## Exercise
All of the lines below should be printed again exactly as they are.
....
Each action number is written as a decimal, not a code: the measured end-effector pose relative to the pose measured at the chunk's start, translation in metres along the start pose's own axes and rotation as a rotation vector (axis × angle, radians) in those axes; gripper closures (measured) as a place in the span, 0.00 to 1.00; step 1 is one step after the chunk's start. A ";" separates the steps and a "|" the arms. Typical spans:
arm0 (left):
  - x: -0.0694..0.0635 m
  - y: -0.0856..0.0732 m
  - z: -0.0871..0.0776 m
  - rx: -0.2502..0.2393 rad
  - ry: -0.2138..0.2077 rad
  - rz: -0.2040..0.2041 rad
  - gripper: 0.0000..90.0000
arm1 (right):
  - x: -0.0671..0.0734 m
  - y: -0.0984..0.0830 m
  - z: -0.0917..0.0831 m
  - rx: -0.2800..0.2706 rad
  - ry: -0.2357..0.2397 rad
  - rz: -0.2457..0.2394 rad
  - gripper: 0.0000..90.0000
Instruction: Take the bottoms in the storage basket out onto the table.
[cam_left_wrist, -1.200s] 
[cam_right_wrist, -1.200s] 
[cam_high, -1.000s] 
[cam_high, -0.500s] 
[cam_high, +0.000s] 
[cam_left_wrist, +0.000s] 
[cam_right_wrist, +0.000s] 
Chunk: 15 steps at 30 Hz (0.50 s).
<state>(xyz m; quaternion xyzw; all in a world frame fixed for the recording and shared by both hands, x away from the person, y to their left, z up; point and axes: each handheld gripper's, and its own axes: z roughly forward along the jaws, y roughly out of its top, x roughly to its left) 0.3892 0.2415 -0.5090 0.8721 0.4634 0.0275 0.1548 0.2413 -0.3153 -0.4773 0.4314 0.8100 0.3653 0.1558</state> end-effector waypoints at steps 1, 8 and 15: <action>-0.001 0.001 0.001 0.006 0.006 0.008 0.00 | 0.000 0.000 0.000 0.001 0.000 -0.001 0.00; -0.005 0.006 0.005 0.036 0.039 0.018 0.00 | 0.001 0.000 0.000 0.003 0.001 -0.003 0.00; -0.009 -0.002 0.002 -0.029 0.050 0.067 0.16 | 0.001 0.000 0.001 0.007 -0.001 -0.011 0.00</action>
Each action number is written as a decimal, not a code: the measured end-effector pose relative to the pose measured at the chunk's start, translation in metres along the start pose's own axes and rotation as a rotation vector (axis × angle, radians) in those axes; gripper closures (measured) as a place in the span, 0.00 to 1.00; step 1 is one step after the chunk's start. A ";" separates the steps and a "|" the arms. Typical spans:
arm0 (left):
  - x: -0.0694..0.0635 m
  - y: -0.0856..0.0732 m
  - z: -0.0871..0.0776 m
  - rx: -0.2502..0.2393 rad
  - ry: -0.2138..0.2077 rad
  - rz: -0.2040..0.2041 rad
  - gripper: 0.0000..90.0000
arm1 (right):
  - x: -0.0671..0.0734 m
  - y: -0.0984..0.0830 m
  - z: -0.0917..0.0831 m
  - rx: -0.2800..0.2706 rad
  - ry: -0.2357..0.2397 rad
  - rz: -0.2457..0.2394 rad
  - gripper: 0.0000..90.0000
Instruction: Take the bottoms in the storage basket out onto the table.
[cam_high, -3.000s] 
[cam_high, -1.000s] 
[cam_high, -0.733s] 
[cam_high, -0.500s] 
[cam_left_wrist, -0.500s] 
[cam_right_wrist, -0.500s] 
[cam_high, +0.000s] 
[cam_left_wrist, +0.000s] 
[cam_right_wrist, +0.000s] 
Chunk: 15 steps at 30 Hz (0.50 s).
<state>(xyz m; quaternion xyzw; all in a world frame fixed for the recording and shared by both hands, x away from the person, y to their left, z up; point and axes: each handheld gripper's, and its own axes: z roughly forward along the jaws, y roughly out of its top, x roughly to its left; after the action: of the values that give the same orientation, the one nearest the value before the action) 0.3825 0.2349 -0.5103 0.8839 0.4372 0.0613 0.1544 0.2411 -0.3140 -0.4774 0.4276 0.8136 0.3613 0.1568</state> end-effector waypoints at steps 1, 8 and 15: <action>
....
## Result for this exercise
Each action number is written as a decimal, not a code: the measured end-effector pose relative to the pose measured at the chunk's start, translation in metres along the start pose's own axes and rotation as a rotation vector (axis × angle, radians) in those axes; gripper closures (measured) as a place in the span, 0.00 to 1.00; step 1 is one step after the chunk's start. A ";" separates the steps and a "|" the arms. Typical spans:
arm0 (left):
  - x: -0.0694..0.0635 m
  - y: -0.0856..0.0732 m
  - z: -0.0871..0.0776 m
  - rx: -0.2502..0.2393 rad
  - ry: -0.2138..0.2077 rad
  - rz: -0.2040..0.2041 rad
  - gripper: 0.0000..90.0000
arm1 (right):
  - x: -0.0671..0.0734 m
  - y: -0.0984..0.0830 m
  - z: -0.0917..0.0831 m
  - rx: -0.2800..0.2706 rad
  - ry: -0.2357..0.2397 rad
  - rz: -0.2457..0.2394 rad
  - gripper: 0.0000..90.0000
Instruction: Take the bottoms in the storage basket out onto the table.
[cam_left_wrist, -1.200s] 
[cam_right_wrist, -1.200s] 
[cam_high, -1.000s] 
[cam_high, -0.500s] 
[cam_high, +0.000s] 
[cam_left_wrist, +0.000s] 
[cam_right_wrist, +0.000s] 
Chunk: 15 steps at 30 Hz (0.50 s).
<state>(xyz m; quaternion xyzw; all in a world frame fixed for the recording and shared by both hands, x away from the person, y to their left, z up; point and axes: each handheld gripper's, and its own axes: z roughly forward along the jaws, y roughly out of its top, x roughly to its left) 0.3892 0.2415 -0.5090 0.8721 0.4634 0.0275 0.1548 0.2413 -0.3153 -0.4773 0.4314 0.8100 0.3653 0.1558</state> end-effector waypoints at steps 1, 8 and 15: <action>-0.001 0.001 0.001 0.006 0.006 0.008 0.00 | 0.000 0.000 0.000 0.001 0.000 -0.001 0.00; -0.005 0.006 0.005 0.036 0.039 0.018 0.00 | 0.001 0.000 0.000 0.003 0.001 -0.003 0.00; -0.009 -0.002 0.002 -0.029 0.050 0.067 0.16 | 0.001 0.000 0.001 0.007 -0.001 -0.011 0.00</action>
Each action number is written as a decimal, not a code: the measured end-effector pose relative to the pose measured at the chunk's start, translation in metres along the start pose's own axes and rotation as a rotation vector (axis × angle, radians) in those axes; gripper closures (measured) as a place in the span, 0.00 to 1.00; step 1 is one step after the chunk's start. A ";" separates the steps and a "|" the arms. Typical spans:
arm0 (left):
  - x: -0.0694..0.0635 m
  - y: -0.0856..0.0732 m
  - z: -0.0871..0.0776 m
  - rx: -0.2502..0.2393 rad
  - ry: -0.2138..0.2077 rad
  - rz: -0.2040..0.2041 rad
  - gripper: 0.0000..90.0000
arm1 (right):
  - x: -0.0671..0.0734 m
  - y: -0.0984..0.0830 m
  - z: -0.0917..0.0831 m
  - rx: -0.2800..0.2706 rad
  - ry: -0.2357..0.2397 rad
  - rz: -0.2457..0.2394 rad
  - gripper: 0.0000..90.0000
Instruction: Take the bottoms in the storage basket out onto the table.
[cam_high, -3.000s] 
[cam_high, -1.000s] 
[cam_high, -0.733s] 
[cam_high, -0.500s] 
[cam_left_wrist, -0.500s] 
[cam_right_wrist, -0.500s] 
[cam_high, +0.000s] 
[cam_left_wrist, +0.000s] 
[cam_right_wrist, +0.000s] 
Chunk: 15 steps at 30 Hz (0.50 s).
<state>(xyz m; quaternion xyzw; all in a world frame fixed for the recording and shared by both hands, x away from the person, y to their left, z up; point and axes: each handheld gripper's, and its own axes: z roughly forward along the jaws, y roughly out of its top, x roughly to its left; after the action: of the values that give the same orientation, the one nearest the value before the action) 0.3825 0.2349 -0.5103 0.8839 0.4372 0.0613 0.1544 0.2411 -0.3140 -0.4774 0.4276 0.8136 0.3613 0.1568</state> end-effector waypoints at steps 1, 8 and 15: <action>

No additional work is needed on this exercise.